• _WHAT THE TASK REQUIRES_: Images excepted, the data below must be repeated exactly.

• _GIVEN DATA_:
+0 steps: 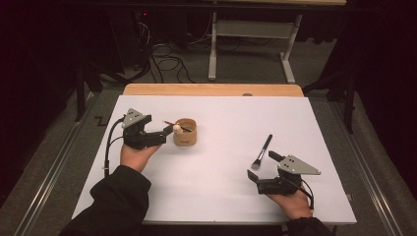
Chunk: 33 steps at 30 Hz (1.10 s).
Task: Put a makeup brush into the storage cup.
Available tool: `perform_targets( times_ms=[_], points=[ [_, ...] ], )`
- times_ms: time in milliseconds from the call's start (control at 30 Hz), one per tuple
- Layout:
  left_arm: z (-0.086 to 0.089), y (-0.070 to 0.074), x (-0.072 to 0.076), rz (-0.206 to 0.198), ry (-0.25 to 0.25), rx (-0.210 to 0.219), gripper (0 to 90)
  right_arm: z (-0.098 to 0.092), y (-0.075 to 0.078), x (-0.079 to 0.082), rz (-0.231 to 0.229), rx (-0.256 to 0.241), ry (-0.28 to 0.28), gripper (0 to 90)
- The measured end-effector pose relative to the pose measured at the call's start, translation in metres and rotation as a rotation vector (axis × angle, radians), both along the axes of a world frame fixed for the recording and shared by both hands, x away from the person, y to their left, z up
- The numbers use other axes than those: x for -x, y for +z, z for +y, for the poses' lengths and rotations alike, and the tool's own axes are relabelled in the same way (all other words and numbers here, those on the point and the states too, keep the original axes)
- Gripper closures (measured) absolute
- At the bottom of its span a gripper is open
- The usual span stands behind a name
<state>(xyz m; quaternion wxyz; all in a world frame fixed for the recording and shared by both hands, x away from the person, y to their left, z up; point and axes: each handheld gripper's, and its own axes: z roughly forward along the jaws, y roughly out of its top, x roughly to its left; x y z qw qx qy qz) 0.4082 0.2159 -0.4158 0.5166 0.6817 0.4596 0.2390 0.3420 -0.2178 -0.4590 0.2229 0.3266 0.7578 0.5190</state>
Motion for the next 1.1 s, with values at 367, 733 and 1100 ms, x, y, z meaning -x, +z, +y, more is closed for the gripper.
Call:
perform_targets(
  times_ms=[367, 733, 1100],
  points=[
    [0.003, -0.005, 0.020, 0.006, -0.010, -0.015, 9.7, 0.000, 0.000, 0.000, 0.000, 0.005, -0.004, 1.1],
    [0.000, -0.009, 0.046, -0.015, -0.048, -0.016, 8.7, 0.000, -0.001, 0.000, -0.002, 0.006, -0.004, 1.0],
    [-0.002, -0.014, 0.074, 0.000, -0.076, -0.006, 8.6, 0.001, -0.001, 0.001, -0.004, 0.010, -0.003, 1.0]
  ],
)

• _OUTPUT FOR THIS EXERCISE_:
+0 steps: 
Chunk: 33 steps at 30 Hz (1.10 s).
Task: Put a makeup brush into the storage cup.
Available tool: `perform_targets( times_ms=[_], points=[ [_, ...] ], )`
- times_ms: time in milliseconds from the call's start (control at 30 Hz), one per tuple
- Layout:
  left_arm: z (-0.086 to 0.089), y (-0.070 to 0.074), x (-0.072 to 0.076), rz (-0.206 to 0.198), ry (-0.25 to 0.25), rx (-0.210 to 0.219), gripper (0 to 90)
  right_arm: z (-0.098 to 0.092), y (-0.075 to 0.078), x (-0.079 to 0.082), rz (-0.231 to 0.229), rx (-0.256 to 0.241), ry (-0.28 to 0.28), gripper (0 to 90)
- The measured end-effector pose relative to the pose measured at the call's start, translation in metres and rotation as a rotation vector (axis × angle, radians), both along the axes of a world frame fixed for the recording and shared by both hands, x away from the person, y to their left, z up
- The numbers use other axes than those: x for -x, y for +z, z for +y, for the poses' lengths and rotations alike, and the tool's own axes are relabelled in the same way (all other words and numbers here, those on the point and the states too, keep the original axes)
- Gripper closures (measured) absolute
- At the bottom of its span a gripper is open
- The usual span stands behind a name
<state>(xyz m; quaternion wxyz; all in a world frame fixed for the recording and shared by both hands, x away from the person, y to their left, z up; point and axes: each handheld gripper's, and its own axes: z roughly forward along the jaws, y roughly out of its top, x roughly to its left; x y z qw qx qy qz) 0.4082 0.2159 -0.4158 0.5166 0.6817 0.4596 0.2390 0.3420 -0.2178 -0.4590 0.2229 0.3266 0.7578 0.5190</state>
Motion for the next 1.1 s, with values at 367, 733 and 1100 ms, x, y, z meaning -x, +z, +y, more is closed for the gripper.
Call:
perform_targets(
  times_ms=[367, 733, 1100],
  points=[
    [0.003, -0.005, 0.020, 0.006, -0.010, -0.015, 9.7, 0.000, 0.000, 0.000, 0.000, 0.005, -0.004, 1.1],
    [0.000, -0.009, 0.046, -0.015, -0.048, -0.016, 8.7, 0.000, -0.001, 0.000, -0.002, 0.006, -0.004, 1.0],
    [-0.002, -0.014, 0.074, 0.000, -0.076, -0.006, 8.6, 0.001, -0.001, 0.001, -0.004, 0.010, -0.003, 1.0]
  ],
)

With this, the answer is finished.